= What you need to do =
Whenever the word "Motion" appears in a line of the data below, copy that line.

= Provided material =

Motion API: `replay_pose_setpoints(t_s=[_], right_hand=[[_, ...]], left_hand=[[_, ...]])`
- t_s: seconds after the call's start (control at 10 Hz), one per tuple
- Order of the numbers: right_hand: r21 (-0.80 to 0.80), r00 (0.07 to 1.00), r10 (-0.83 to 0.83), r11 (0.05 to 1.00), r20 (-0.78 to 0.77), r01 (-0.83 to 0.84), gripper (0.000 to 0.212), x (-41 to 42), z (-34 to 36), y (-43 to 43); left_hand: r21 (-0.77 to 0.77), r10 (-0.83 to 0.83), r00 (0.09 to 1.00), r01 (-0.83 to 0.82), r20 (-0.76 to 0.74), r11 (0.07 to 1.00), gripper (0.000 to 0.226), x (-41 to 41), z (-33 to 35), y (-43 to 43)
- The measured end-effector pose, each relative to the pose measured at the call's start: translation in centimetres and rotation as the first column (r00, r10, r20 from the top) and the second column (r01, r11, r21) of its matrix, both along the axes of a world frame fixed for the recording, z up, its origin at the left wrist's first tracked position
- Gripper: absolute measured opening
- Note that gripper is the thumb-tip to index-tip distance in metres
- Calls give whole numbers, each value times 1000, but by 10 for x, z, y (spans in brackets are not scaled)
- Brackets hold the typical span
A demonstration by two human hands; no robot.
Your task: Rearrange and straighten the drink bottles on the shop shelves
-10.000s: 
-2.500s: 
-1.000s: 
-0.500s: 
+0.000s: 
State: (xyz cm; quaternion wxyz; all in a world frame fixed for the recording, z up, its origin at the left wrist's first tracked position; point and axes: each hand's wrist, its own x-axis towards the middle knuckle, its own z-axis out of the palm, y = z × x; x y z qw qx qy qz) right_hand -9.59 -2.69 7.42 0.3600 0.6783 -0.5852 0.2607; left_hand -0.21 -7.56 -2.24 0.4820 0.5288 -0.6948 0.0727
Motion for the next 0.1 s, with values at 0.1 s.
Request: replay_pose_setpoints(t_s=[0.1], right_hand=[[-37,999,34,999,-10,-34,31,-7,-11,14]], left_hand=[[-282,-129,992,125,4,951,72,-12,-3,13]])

= Completed task =
Motion API: `replay_pose_setpoints(t_s=[_], right_hand=[[_, ...]], left_hand=[[_, ...]])`
Motion for the next 0.1 s, with values at 0.1 s.

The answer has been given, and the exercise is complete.